**EXERCISE INSTRUCTIONS**.
In the answer, every entry must appear exactly as given.

Stored data entries:
● ● ● ● ● ● ●
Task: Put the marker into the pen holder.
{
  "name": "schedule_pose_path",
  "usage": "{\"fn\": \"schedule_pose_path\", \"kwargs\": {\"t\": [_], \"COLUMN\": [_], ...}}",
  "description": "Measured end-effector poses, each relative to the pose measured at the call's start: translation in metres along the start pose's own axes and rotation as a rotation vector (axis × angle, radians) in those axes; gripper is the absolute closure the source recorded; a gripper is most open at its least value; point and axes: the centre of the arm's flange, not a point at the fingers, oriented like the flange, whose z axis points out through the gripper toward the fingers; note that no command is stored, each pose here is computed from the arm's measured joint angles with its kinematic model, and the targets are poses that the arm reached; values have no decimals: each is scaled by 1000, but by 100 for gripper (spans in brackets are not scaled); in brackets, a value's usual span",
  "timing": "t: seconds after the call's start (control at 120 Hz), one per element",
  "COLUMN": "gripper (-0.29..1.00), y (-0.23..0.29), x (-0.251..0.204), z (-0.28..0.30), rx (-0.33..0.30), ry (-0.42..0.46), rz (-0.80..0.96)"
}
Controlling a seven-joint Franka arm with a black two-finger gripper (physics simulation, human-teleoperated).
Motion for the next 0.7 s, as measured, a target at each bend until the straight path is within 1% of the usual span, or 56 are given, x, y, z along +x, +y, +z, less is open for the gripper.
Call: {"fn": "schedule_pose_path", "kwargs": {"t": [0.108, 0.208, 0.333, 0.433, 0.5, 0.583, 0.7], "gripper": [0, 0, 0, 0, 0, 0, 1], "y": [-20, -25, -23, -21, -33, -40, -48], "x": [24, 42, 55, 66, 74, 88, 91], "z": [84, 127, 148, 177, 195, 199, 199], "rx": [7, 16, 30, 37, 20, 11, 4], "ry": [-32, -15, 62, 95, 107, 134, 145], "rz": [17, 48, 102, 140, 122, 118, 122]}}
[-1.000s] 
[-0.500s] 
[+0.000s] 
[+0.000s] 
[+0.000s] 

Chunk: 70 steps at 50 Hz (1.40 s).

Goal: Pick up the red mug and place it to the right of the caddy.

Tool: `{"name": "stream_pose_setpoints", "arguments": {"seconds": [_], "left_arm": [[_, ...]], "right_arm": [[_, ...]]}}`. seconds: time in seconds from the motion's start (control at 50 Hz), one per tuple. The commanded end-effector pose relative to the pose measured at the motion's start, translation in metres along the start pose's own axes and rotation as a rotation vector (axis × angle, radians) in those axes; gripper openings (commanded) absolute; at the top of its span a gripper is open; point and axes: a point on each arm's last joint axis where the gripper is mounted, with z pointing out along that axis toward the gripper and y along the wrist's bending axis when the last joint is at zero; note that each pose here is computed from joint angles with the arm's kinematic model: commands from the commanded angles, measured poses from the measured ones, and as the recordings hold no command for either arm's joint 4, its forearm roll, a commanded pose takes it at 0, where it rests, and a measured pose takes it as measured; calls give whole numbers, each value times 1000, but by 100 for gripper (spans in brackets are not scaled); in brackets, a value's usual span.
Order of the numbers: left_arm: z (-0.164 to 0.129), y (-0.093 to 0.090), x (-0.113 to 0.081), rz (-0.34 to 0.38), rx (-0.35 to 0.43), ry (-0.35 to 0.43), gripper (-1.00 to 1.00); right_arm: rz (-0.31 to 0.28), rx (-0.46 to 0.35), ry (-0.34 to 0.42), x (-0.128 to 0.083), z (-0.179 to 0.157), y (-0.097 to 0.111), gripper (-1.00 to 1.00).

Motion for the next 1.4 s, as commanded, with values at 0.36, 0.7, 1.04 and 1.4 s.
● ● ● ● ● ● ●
**RESULT OF THE TASK**.
Task: Put the marker into the pen holder.
{
  "name": "schedule_pose_path",
  "usage": "{\"fn\": \"schedule_pose_path\", \"kwargs\": {\"t\": [_], \"COLUMN\": [_], ...}}",
  "description": "Measured end-effector poses, each relative to the pose measured at the call's start: translation in metres along the start pose's own axes and rotation as a rotation vector (axis × angle, radians) in those axes; gripper is the absolute closure the source recorded; a gripper is most open at its least value; point and axes: the centre of the arm's flange, not a point at the fingers, oriented like the flange, whose z axis points out through the gripper toward the fingers; note that no command is stored, each pose here is computed from the arm's measured joint angles with its kinematic model, and the targets are poses that the arm reached; values have no decimals: each is scaled by 1000, but by 100 for gripper (spans in brackets are not scaled); in brackets, a value's usual span",
  "timing": "t: seconds after the call's start (control at 120 Hz), one per element",
  "COLUMN": "gripper (-0.29..1.00), y (-0.23..0.29), x (-0.251..0.204), z (-0.28..0.30), rx (-0.33..0.30), ry (-0.42..0.46), rz (-0.80..0.96)"
}
Controlling a seven-joint Franka arm with a black two-finger gripper (physics simulation, human-teleoperated).
Motion for the next 0.7 s, as measured, a target at each bend until the straight path is within 1% of the usual span, or 56 are given, x, y, z along +x, +y, +z, less is open for the gripper.
Call: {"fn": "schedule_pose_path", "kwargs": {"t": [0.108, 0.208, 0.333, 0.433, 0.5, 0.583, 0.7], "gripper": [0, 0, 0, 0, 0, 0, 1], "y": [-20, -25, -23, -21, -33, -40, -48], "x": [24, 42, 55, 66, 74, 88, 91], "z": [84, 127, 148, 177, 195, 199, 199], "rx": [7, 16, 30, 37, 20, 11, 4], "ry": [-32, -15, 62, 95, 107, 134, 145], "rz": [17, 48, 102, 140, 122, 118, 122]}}
[-1.000s] 
[-0.500s] 
[+0.000s] 
[+0.000s] 
[+0.000s] 

Chunk: 70 steps at 50 Hz (1.40 s).

Goal: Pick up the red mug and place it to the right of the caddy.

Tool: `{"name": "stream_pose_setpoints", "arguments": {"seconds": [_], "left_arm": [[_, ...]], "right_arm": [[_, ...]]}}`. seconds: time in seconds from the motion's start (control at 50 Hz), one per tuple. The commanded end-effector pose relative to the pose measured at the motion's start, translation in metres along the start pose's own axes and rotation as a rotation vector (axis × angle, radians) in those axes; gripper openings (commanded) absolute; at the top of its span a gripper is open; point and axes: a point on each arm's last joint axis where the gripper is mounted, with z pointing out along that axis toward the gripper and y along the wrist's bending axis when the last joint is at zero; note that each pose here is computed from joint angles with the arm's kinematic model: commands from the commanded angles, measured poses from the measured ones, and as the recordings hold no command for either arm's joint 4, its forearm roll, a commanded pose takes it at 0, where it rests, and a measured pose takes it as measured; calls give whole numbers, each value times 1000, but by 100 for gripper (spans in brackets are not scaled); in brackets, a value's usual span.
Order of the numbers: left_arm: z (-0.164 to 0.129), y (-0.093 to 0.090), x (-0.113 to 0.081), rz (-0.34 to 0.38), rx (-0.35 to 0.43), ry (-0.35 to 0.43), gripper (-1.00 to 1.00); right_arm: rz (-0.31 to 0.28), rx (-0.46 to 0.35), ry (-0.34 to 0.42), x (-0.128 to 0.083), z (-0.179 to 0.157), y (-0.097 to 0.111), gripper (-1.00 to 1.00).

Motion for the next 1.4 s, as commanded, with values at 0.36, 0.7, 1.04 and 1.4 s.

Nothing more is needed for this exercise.